The ability to foreclose on mechanics and construction liens is a powerful tool in ensuring that you get paid. Most creditors can lien property, but cannot foreclose—even most court judgments can’t be foreclosed on to force payment. But construction liens can.

Should You Foreclose?

But before worrying about whether you can foreclose, is the issue of whether you should foreclose when a property owner owes you money for a construction project. The reason why this is often a difficult question is because of lien priority.

As a general rule, liens attach to property in the order that they are filed or recorded, and get priority based on that order.

Let’s look at an example.  Property A has a first mortgage, which has priority; having been recorded at or around the time the property was purchased. A few years later, the property owner took out a second mortgage. Then, a year after that, you filed your mechanics lien for payment based on construction work you did on the property and were never paid for.

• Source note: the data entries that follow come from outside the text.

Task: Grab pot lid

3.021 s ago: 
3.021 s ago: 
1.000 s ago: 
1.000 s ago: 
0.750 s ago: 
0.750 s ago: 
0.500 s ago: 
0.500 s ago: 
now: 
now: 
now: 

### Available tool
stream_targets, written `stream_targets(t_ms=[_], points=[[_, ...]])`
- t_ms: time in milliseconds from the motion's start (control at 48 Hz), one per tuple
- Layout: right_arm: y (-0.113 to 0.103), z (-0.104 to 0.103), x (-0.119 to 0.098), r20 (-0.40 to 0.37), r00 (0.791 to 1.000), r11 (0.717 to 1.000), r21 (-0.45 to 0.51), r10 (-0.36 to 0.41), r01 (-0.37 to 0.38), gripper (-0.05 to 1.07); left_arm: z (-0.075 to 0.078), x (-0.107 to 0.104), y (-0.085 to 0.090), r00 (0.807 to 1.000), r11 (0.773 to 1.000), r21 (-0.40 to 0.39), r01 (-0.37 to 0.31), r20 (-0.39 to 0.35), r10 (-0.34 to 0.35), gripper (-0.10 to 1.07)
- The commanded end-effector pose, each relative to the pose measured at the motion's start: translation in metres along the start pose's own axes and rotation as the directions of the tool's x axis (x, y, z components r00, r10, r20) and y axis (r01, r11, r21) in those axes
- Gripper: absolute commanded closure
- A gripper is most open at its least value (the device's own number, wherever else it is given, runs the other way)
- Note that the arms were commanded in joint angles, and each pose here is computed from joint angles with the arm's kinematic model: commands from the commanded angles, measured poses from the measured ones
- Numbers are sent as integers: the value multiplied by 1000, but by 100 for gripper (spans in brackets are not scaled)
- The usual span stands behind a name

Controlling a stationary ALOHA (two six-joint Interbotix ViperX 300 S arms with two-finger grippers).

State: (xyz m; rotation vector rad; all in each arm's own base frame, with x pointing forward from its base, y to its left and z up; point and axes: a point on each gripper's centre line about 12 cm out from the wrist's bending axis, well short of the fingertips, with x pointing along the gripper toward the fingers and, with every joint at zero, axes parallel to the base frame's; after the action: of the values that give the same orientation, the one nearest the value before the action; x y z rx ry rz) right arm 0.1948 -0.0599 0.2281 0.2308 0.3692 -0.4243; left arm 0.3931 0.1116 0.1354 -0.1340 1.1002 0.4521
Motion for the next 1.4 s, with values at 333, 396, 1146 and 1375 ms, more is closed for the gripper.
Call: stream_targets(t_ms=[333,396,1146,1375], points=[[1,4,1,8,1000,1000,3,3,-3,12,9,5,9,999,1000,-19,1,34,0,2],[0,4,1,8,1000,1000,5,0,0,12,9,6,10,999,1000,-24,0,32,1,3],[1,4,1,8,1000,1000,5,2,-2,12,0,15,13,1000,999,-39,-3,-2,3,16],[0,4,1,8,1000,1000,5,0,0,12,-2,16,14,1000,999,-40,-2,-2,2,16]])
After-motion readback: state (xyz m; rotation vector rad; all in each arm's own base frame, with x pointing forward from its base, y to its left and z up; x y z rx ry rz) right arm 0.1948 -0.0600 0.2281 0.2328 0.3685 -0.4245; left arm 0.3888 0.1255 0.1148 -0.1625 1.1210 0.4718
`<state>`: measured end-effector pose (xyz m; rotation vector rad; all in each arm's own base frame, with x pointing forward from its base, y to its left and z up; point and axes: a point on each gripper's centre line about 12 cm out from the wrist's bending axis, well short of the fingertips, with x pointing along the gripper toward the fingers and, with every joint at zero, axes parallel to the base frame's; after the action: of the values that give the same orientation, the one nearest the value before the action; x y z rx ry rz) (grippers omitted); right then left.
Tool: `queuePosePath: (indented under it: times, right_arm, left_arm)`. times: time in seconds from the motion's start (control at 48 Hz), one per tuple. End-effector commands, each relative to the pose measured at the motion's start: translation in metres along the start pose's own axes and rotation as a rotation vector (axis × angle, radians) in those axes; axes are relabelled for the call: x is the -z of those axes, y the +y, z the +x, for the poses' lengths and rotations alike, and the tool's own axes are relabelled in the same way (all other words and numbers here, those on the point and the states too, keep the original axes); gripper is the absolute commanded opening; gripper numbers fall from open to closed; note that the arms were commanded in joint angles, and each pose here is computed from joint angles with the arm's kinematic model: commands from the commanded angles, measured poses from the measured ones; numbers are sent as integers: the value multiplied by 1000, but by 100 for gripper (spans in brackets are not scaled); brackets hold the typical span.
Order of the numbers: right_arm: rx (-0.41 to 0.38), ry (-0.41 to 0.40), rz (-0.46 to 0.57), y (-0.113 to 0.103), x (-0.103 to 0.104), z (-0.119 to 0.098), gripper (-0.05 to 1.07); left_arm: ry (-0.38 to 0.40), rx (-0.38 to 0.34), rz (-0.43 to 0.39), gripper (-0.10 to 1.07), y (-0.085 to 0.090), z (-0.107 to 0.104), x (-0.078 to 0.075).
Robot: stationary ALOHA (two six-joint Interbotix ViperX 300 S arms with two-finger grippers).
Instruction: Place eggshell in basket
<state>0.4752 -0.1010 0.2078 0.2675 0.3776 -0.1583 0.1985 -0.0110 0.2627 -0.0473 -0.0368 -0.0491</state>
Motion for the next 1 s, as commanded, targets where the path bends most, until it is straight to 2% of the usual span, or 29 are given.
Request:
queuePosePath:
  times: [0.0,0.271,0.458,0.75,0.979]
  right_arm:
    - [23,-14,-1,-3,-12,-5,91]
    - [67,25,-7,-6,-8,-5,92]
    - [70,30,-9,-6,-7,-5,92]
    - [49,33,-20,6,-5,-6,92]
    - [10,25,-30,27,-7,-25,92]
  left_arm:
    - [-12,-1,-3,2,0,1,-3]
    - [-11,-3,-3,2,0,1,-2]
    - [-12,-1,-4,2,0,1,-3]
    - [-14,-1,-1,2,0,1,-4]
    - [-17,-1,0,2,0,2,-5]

Should you foreclose on your lien? The problem is that you are third in line. If you foreclose, the first lender will be paid what it is owed from the proceeds of the foreclosure sale, then the second lender, and then you. By the time it’s your turn, there may not be any money left. That just depends on the amount of the liens that are ahead of you, and the amount of equity in the property.

The Order Isn’t Always the Order

Making matters more complex, some liens jump to the front of the line, no matter when they were filed—for example, most tax liens get immediate priority (even over the primary lender).

If you filed a notice of commencement (NOC) properly, then with some kinds of liens, your lien will “date back” to the commencement; that means that even though you may be filing your lien later, if you have to file one, you will move ahead in the “line” to the date of the NOC, effectively leapfrogging any other liens that happened between the NOC and the time you filed your lien.

When Multiple Entities are Owed

Even within a single construction lien, there are lien priority issues. Often, a lien is not broken down into who gets paid what; the entire amount is recorded as a lien, and foreclosed on. But the law says that when that happens, laborers get paid first, then anybody other than the contractor, and lastly, the contractor.

The reason why contractors are last is that the contractor usually has a contract with the person or company that hasn’t paid; that means that they can sue and collect money, whereas laborers often don’t have that ability, and their only way to recover what is owed to them is through the lien.